● **INSTRUCTIONS TO FOLLOW**
In the entries below, which lines run from the one containing "Trace the outline of the white dealer" to the one containing "Object locations in"? Copy exactly those lines, ends included, and no others.

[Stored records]

+ + + + +

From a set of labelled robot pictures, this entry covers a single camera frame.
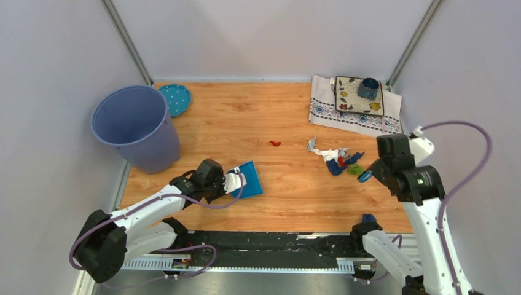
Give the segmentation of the blue hand brush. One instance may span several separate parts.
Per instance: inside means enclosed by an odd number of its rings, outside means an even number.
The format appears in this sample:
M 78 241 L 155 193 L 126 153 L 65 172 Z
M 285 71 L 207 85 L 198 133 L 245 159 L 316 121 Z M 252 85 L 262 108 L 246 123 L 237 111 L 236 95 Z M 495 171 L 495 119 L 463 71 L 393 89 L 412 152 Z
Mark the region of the blue hand brush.
M 358 176 L 357 180 L 360 183 L 365 183 L 366 181 L 370 180 L 371 177 L 373 177 L 372 171 L 371 170 L 366 170 L 363 174 Z

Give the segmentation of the green paper scrap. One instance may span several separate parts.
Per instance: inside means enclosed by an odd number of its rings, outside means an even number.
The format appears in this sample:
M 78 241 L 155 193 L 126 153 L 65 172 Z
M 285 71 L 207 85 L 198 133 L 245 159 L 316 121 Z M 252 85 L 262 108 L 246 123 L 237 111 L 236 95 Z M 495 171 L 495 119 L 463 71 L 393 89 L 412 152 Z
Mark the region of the green paper scrap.
M 355 175 L 357 177 L 363 175 L 366 169 L 358 164 L 349 165 L 346 169 L 346 172 L 350 175 Z

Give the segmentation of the blue paper strip scrap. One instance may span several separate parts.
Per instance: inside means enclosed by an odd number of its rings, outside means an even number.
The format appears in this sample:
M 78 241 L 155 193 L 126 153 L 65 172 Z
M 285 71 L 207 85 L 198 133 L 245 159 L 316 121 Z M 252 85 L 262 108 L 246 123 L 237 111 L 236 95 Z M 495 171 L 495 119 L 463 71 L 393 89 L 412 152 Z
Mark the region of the blue paper strip scrap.
M 349 157 L 348 159 L 346 159 L 344 161 L 344 164 L 349 166 L 349 165 L 354 165 L 357 163 L 357 161 L 362 158 L 364 156 L 365 152 L 356 152 L 355 154 L 353 154 L 351 157 Z

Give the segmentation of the blue plastic dustpan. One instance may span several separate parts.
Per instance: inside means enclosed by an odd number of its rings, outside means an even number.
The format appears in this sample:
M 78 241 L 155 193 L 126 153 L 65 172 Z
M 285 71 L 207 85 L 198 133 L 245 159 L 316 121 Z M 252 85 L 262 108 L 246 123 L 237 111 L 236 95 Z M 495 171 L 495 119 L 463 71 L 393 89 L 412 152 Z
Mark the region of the blue plastic dustpan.
M 260 178 L 257 173 L 257 169 L 254 162 L 249 161 L 239 165 L 238 167 L 244 174 L 247 184 L 241 189 L 232 192 L 231 196 L 233 198 L 237 198 L 237 196 L 239 195 L 241 199 L 247 199 L 250 197 L 262 195 L 264 193 L 264 190 L 262 188 Z

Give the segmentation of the grey white paper scrap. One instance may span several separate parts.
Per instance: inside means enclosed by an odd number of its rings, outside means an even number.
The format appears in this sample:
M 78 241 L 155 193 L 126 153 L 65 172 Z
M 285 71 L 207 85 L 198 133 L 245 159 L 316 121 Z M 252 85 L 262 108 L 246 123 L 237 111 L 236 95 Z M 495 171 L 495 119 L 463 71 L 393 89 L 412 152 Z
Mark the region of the grey white paper scrap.
M 348 147 L 340 147 L 337 149 L 318 149 L 316 148 L 316 137 L 310 139 L 307 143 L 307 151 L 313 152 L 316 155 L 321 156 L 325 162 L 330 160 L 335 160 L 339 162 L 339 159 L 345 160 L 351 157 L 351 154 L 348 152 Z

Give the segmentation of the dark blue paper scrap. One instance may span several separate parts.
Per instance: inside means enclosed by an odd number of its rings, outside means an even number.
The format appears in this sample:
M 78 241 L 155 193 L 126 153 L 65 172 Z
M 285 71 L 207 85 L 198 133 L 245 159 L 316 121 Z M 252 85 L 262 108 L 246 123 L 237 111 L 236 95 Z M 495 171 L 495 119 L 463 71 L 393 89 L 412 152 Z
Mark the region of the dark blue paper scrap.
M 361 222 L 362 222 L 362 223 L 367 223 L 367 222 L 377 222 L 377 218 L 376 218 L 373 214 L 370 214 L 370 213 L 363 213 L 363 214 L 362 214 Z

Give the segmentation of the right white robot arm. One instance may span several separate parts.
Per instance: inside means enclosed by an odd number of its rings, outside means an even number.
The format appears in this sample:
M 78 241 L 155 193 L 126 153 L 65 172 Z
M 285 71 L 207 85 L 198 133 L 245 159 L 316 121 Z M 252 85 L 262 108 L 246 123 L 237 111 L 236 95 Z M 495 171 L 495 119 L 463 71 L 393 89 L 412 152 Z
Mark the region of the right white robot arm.
M 401 203 L 413 229 L 420 262 L 392 243 L 377 222 L 351 228 L 350 248 L 369 254 L 401 284 L 402 294 L 478 294 L 461 267 L 447 218 L 448 196 L 438 171 L 418 166 L 434 151 L 424 137 L 403 134 L 377 137 L 378 159 L 367 169 Z

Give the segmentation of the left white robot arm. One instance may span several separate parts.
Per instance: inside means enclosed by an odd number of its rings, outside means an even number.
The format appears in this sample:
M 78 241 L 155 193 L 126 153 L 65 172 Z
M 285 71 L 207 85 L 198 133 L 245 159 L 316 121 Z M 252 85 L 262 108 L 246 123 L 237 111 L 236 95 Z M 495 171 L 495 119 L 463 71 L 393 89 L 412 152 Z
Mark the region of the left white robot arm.
M 69 263 L 86 271 L 97 283 L 112 278 L 129 260 L 157 250 L 185 252 L 183 226 L 171 217 L 202 199 L 222 197 L 225 174 L 214 160 L 203 160 L 196 170 L 173 178 L 152 196 L 122 210 L 94 211 L 69 251 Z

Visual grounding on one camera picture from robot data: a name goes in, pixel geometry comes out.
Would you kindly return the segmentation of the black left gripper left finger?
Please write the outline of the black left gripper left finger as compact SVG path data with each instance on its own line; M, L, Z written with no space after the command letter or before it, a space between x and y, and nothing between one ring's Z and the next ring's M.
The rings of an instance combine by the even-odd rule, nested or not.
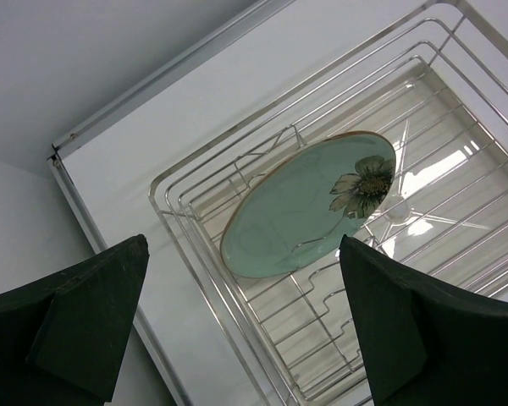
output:
M138 234L0 294L0 405L111 402L148 260Z

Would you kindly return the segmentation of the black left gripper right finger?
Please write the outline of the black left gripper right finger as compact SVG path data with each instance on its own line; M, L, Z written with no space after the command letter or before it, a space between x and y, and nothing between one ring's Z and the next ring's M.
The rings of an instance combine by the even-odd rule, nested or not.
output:
M340 269L376 405L508 405L508 303L344 236Z

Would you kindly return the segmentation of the small green floral plate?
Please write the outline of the small green floral plate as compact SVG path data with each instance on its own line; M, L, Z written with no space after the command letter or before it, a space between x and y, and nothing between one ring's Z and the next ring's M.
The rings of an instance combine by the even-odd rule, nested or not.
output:
M351 131L298 151L257 182L226 225L223 264L265 278L294 272L335 251L380 207L395 180L391 142Z

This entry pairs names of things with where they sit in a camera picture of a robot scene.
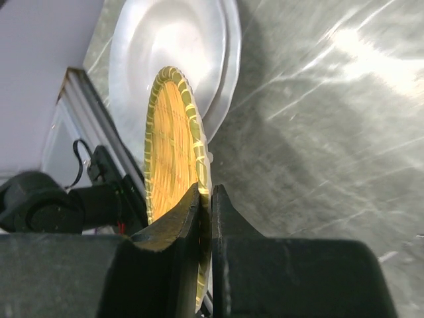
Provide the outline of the round bamboo mat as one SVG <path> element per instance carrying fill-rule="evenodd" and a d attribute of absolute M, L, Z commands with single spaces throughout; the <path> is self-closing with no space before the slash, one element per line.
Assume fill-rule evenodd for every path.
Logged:
<path fill-rule="evenodd" d="M 152 84 L 144 137 L 148 223 L 175 207 L 192 184 L 200 200 L 199 265 L 195 308 L 208 290 L 211 259 L 211 160 L 192 88 L 176 67 L 166 66 Z"/>

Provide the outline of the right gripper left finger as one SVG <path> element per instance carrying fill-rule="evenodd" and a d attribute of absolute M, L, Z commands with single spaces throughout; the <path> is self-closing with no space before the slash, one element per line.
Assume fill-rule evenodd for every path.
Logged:
<path fill-rule="evenodd" d="M 180 202 L 133 238 L 1 236 L 2 317 L 193 317 L 201 200 Z"/>

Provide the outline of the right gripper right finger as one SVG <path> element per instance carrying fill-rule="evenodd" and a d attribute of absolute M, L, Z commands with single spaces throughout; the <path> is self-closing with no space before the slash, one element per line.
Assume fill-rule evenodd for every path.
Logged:
<path fill-rule="evenodd" d="M 222 185 L 212 197 L 214 317 L 396 317 L 374 253 L 345 239 L 260 234 Z"/>

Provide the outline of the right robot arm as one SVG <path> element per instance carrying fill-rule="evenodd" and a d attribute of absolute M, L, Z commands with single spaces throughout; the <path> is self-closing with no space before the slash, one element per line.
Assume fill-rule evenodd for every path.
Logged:
<path fill-rule="evenodd" d="M 25 172 L 1 186 L 2 317 L 396 317 L 384 275 L 362 242 L 268 238 L 212 197 L 213 290 L 195 309 L 199 189 L 137 234 L 83 235 L 123 224 L 129 191 L 66 193 Z"/>

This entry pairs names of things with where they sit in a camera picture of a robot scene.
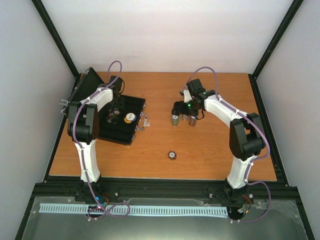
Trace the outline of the brown chip stack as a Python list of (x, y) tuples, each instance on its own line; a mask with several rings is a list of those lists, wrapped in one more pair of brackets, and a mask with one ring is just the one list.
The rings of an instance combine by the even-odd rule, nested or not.
[(189, 117), (189, 121), (188, 121), (188, 125), (191, 127), (194, 127), (197, 123), (197, 118), (195, 116), (190, 116)]

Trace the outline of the grey chip stack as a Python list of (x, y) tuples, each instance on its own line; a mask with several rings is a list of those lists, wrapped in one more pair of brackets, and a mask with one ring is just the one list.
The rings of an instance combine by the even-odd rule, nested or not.
[(183, 115), (182, 115), (182, 119), (183, 119), (184, 121), (187, 121), (187, 120), (189, 119), (189, 116), (188, 116), (188, 115), (183, 114)]

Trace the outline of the clear acrylic disc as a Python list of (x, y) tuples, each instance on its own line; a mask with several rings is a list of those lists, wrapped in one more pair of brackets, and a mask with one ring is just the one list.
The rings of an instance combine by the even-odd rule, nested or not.
[(107, 120), (107, 123), (109, 123), (109, 124), (116, 124), (117, 122), (118, 122), (118, 113), (115, 113), (115, 112), (113, 112), (113, 113), (110, 113), (108, 116), (107, 116), (107, 118), (106, 118), (106, 120)]

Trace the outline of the brown poker chip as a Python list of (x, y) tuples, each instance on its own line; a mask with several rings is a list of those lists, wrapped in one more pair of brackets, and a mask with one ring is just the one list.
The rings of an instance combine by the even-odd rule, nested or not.
[(170, 152), (168, 153), (168, 158), (169, 158), (170, 160), (175, 160), (175, 159), (177, 158), (177, 154), (176, 154), (174, 151), (170, 151)]

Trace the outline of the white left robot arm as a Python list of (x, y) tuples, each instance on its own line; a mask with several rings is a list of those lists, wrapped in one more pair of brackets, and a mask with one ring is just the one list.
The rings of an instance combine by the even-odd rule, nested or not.
[(85, 183), (96, 183), (101, 176), (96, 156), (99, 111), (119, 97), (122, 85), (122, 78), (112, 75), (107, 84), (99, 85), (91, 95), (69, 104), (67, 132), (77, 149), (80, 180)]

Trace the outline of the black poker set case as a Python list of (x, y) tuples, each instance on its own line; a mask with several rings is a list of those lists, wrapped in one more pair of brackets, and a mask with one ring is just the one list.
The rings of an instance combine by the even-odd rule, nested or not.
[[(62, 114), (69, 119), (69, 105), (71, 102), (79, 102), (91, 95), (99, 85), (104, 84), (97, 72), (90, 67), (81, 77), (81, 80), (72, 91), (68, 103), (62, 109)], [(99, 111), (99, 134), (98, 139), (122, 145), (131, 145), (137, 130), (141, 113), (146, 105), (144, 98), (123, 95), (125, 99), (124, 110), (120, 111), (116, 124), (107, 123), (110, 114), (108, 104)], [(134, 113), (136, 119), (131, 123), (125, 123), (124, 118), (128, 113)]]

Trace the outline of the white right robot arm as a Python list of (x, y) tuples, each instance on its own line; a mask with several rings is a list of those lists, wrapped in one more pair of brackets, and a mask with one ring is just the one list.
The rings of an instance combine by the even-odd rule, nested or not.
[(180, 92), (182, 101), (176, 101), (171, 111), (172, 124), (180, 116), (198, 120), (205, 112), (213, 114), (229, 128), (229, 149), (233, 155), (231, 170), (226, 178), (223, 194), (226, 201), (238, 201), (247, 189), (250, 171), (262, 149), (269, 144), (263, 133), (260, 116), (235, 108), (215, 90), (206, 90), (200, 79), (190, 80)]

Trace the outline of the white dealer button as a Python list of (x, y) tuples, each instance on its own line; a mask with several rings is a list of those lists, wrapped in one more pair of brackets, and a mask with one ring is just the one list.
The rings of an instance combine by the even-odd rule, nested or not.
[(132, 112), (128, 113), (125, 117), (127, 117), (128, 119), (134, 121), (136, 119), (136, 115)]

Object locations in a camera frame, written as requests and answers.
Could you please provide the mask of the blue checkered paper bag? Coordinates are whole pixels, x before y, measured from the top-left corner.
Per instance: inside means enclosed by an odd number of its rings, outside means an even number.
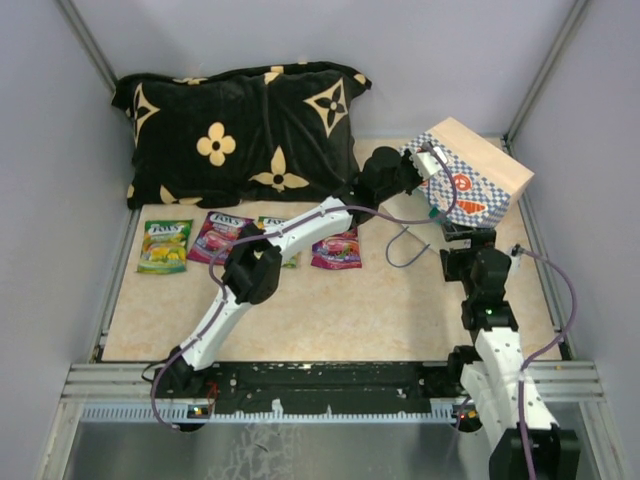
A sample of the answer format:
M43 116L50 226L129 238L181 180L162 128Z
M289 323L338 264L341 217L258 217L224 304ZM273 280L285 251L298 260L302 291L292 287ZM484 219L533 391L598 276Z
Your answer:
M415 151L431 142L447 156L443 170L411 195L400 194L383 203L405 222L424 220L435 207L455 208L449 222L463 227L495 228L517 204L534 173L458 120L449 117L399 148Z

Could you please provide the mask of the red teal snack packet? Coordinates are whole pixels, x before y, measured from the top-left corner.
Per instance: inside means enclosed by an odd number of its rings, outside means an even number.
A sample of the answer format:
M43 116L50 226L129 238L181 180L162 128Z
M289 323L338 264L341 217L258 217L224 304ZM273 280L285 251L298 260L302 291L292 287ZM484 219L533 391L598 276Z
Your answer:
M358 229L329 236L312 246L311 265L324 270L360 269Z

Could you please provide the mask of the yellow green snack packet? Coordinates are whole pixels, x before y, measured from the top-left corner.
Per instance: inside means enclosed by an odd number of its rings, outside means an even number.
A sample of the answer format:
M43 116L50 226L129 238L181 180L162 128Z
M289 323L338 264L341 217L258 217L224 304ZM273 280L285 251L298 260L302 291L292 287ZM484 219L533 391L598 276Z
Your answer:
M259 216L257 219L257 226L263 230L279 226L286 222L286 219L272 216ZM298 267L300 254L297 253L282 263L283 268L295 269Z

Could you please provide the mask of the purple snack packet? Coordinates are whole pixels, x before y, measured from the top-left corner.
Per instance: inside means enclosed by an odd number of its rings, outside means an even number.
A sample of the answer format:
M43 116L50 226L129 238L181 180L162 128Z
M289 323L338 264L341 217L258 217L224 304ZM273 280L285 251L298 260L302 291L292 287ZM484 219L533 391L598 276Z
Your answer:
M223 265L231 251L230 244L238 239L241 231L253 220L219 211L207 213L204 223L187 259L209 264L215 258L215 265Z

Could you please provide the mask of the green Fox's candy bag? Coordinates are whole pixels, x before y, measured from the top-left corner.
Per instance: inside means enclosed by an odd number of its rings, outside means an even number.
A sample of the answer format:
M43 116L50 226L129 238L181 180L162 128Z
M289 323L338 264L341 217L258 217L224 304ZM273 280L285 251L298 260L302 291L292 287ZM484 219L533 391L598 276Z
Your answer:
M185 272L192 223L192 220L146 221L137 272L161 275Z

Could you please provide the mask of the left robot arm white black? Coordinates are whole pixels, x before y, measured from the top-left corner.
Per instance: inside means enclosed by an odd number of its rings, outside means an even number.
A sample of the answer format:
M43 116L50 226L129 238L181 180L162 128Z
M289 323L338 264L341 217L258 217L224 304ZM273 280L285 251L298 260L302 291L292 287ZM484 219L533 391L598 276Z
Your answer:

+ + + + +

● **TASK ANSWER**
Trace the outline of the white dealer button as a Python list of (x, y) tuples, each instance on its own line; a mask with several rings is a list of those lists, wrapped in one more pair of brackets, and a mask with one ring is just the one list.
The rings of an instance combine by the even-odd rule, nested or not.
[(132, 112), (128, 113), (125, 117), (127, 117), (128, 119), (134, 121), (136, 119), (136, 115)]

Object locations in a camera frame, written as requests and answers.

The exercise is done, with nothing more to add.